Structure. A surprising fact E is observed; hypothesis H would explain E; no rival explains E as well; therefore H is probably true. The inference runs backwards from evidence to its best cause (abduction).
Worked comparison. Observation: a patient has a fever, rash and recent travel. H1: a common viral infection. H2: a rare tropical disease.

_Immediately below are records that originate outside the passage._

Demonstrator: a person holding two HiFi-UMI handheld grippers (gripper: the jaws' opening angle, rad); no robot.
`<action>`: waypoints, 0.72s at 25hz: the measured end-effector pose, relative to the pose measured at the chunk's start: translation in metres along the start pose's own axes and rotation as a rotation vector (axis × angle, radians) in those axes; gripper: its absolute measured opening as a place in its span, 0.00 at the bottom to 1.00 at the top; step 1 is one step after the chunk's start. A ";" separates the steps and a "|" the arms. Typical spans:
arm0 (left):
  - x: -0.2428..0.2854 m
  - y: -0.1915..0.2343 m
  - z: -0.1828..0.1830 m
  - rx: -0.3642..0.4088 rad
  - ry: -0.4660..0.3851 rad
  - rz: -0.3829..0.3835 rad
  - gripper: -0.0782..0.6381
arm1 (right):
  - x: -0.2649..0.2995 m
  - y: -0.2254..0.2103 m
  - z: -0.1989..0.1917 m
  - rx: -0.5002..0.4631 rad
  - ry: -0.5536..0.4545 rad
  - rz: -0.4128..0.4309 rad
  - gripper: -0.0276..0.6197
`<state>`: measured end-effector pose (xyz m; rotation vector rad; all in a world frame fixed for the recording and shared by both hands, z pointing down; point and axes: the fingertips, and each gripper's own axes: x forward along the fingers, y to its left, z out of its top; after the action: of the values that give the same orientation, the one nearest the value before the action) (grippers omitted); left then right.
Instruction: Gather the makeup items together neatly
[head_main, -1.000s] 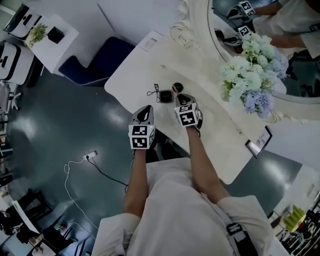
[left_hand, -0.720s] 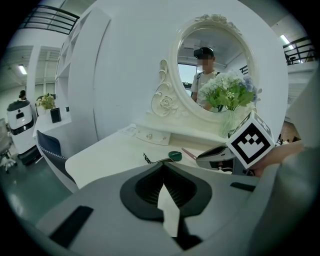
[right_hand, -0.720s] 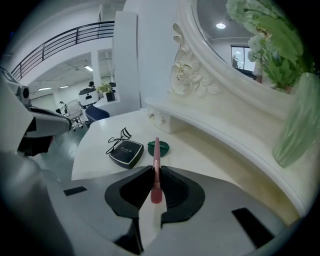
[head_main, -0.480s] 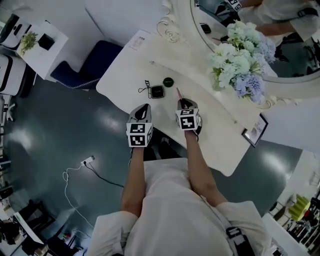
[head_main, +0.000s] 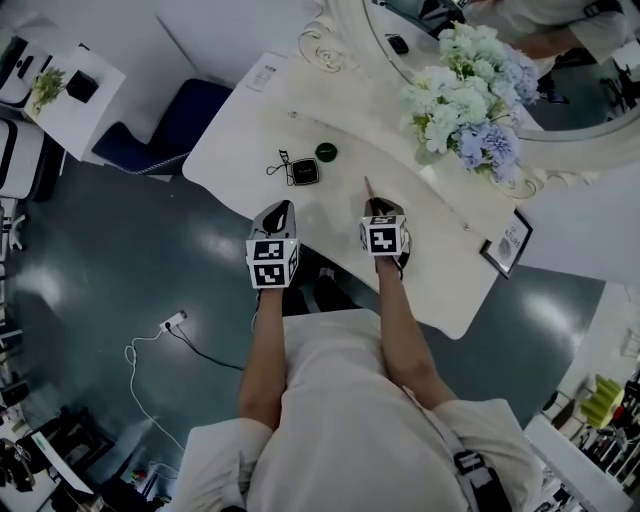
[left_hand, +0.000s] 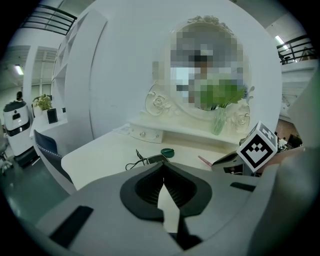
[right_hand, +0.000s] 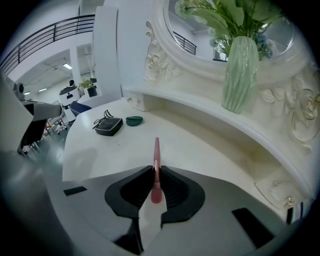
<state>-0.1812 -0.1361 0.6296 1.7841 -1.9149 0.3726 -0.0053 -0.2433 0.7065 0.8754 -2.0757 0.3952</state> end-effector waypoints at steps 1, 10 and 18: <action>-0.001 0.000 -0.001 0.000 -0.001 0.002 0.13 | 0.000 -0.002 -0.001 0.001 0.002 -0.003 0.17; -0.014 0.004 -0.008 -0.016 -0.003 0.021 0.13 | 0.003 -0.009 -0.015 0.002 0.011 -0.015 0.17; -0.019 0.003 -0.010 -0.014 -0.007 0.020 0.13 | 0.004 -0.007 -0.018 0.039 -0.018 -0.004 0.21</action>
<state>-0.1819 -0.1148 0.6282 1.7610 -1.9367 0.3596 0.0084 -0.2404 0.7198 0.9090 -2.0888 0.4290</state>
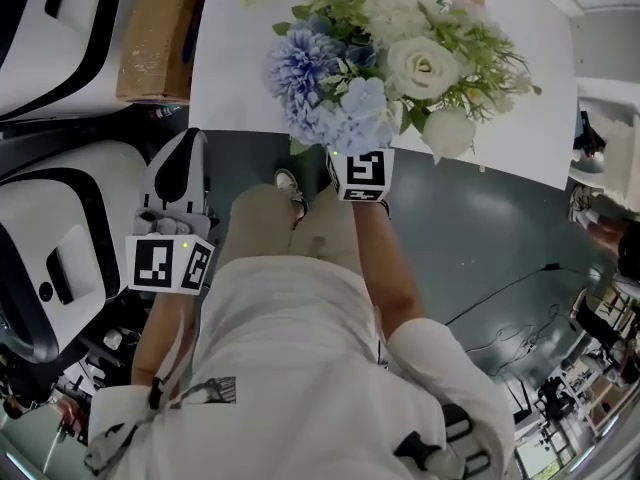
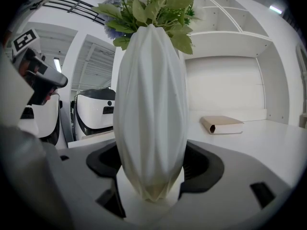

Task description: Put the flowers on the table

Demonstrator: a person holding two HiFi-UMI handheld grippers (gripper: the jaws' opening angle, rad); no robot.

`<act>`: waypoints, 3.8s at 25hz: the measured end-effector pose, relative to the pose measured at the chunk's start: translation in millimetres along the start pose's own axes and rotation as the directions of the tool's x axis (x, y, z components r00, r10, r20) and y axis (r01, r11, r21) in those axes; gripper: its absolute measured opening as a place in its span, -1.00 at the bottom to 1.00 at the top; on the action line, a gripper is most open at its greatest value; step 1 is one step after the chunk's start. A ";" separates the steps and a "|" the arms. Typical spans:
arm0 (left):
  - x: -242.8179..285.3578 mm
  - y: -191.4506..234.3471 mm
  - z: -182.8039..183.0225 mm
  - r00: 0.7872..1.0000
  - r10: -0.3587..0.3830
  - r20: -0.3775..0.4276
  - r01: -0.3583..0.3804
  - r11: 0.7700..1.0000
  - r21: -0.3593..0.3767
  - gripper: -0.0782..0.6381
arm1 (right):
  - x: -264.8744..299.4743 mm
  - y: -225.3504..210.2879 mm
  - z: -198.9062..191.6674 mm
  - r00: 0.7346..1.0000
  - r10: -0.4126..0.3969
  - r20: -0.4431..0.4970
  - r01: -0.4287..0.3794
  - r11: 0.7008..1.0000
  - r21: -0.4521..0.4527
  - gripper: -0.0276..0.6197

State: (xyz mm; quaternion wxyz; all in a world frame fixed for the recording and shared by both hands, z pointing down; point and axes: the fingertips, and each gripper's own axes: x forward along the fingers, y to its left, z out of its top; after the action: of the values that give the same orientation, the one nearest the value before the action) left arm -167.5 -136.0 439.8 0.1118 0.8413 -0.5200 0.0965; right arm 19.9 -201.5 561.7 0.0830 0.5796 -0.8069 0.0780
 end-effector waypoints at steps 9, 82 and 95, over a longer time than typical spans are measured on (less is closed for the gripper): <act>2.2 -2.5 -6.9 1.000 -0.001 -0.023 0.001 1.000 -0.005 -0.74 | 2.4 -2.0 -6.6 0.999 0.006 -0.035 -0.007 0.999 -0.032 0.22; -44.3 -30.0 195.5 0.942 0.031 0.334 -0.037 0.999 0.014 -0.74 | -248.0 -146.0 275.7 0.931 -0.257 0.258 0.250 0.966 0.060 -0.88; -58.7 -19.2 233.6 0.912 0.087 0.400 -0.109 0.994 0.033 -0.74 | -264.1 -160.5 335.5 0.882 -0.259 0.393 0.277 0.961 0.012 -0.88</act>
State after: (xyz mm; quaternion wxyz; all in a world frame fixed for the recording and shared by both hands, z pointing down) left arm -165.5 -144.9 198.4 -0.0240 0.8190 -0.5705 -0.0572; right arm 240.5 -83.1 180.3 -0.0569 0.6874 -0.7207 -0.0695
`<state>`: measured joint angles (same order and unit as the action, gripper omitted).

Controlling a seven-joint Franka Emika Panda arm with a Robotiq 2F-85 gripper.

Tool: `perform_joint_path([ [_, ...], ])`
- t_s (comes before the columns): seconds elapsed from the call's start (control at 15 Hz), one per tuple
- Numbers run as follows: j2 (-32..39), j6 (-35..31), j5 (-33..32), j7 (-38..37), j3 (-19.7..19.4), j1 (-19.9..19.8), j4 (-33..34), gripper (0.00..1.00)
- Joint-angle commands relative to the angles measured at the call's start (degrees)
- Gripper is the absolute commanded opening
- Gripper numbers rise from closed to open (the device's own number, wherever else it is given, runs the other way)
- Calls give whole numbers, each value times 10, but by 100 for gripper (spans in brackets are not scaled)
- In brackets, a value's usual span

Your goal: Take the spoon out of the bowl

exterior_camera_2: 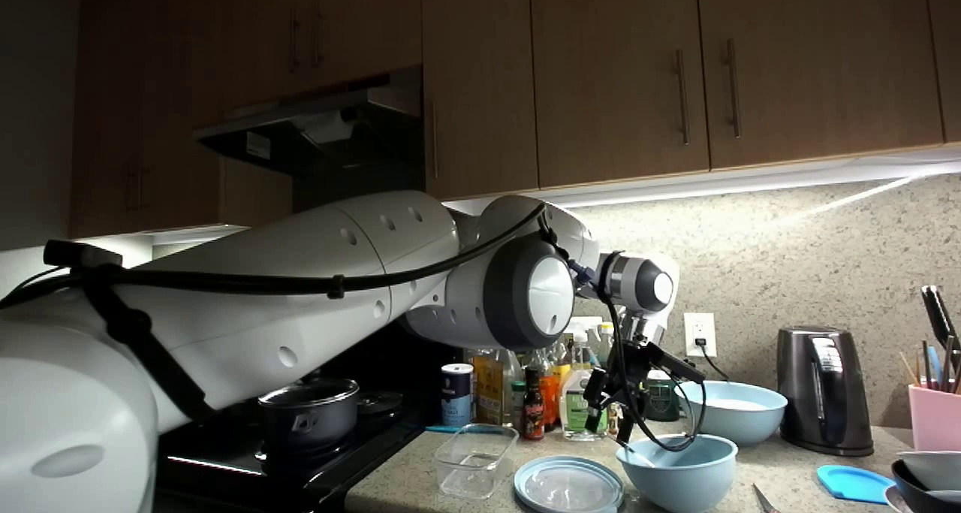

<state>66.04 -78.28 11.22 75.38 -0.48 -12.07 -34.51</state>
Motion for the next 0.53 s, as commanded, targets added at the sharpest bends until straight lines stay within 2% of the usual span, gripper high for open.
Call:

Apply criteria. Explanatory scope: if H1 leaves the travel history and specific rash unexplained while H2 accounts for all three, H2 has wider scope. Simplicity (Ockham's razor): H1 posits a more common cause, so it is simpler. Coherence and testability would then be weighed (a confirmatory blood test). The "best" explanation is the one that maximises scope and coherence at the least cost in assumptions.
Markers reward the IBE structure and the explicit use of at least two named criteria to rank the explanations.
QCAA 20234 marksExplain the "best of a bad lot" objection to inference to the best explanation and one implication it has for how we should use abduction.Show worked answer →
A 4 mark response states the objection and draws an implication.
Objection. IBE infers the best of the explanations we have actually considered, but if the true explanation was never among them, the "best" one selected may still be false. Calling it best ranks it only within a possibly poor field.
Implication. We should treat the conclusion of an abductive inference as provisional and actively widen the field of hypotheses considered, rather than treating "best so far" as "true". It also warns against premature confidence when only one or two explanations have been canvassed.
Markers reward an accurate statement of the objection and a sensible methodological implication.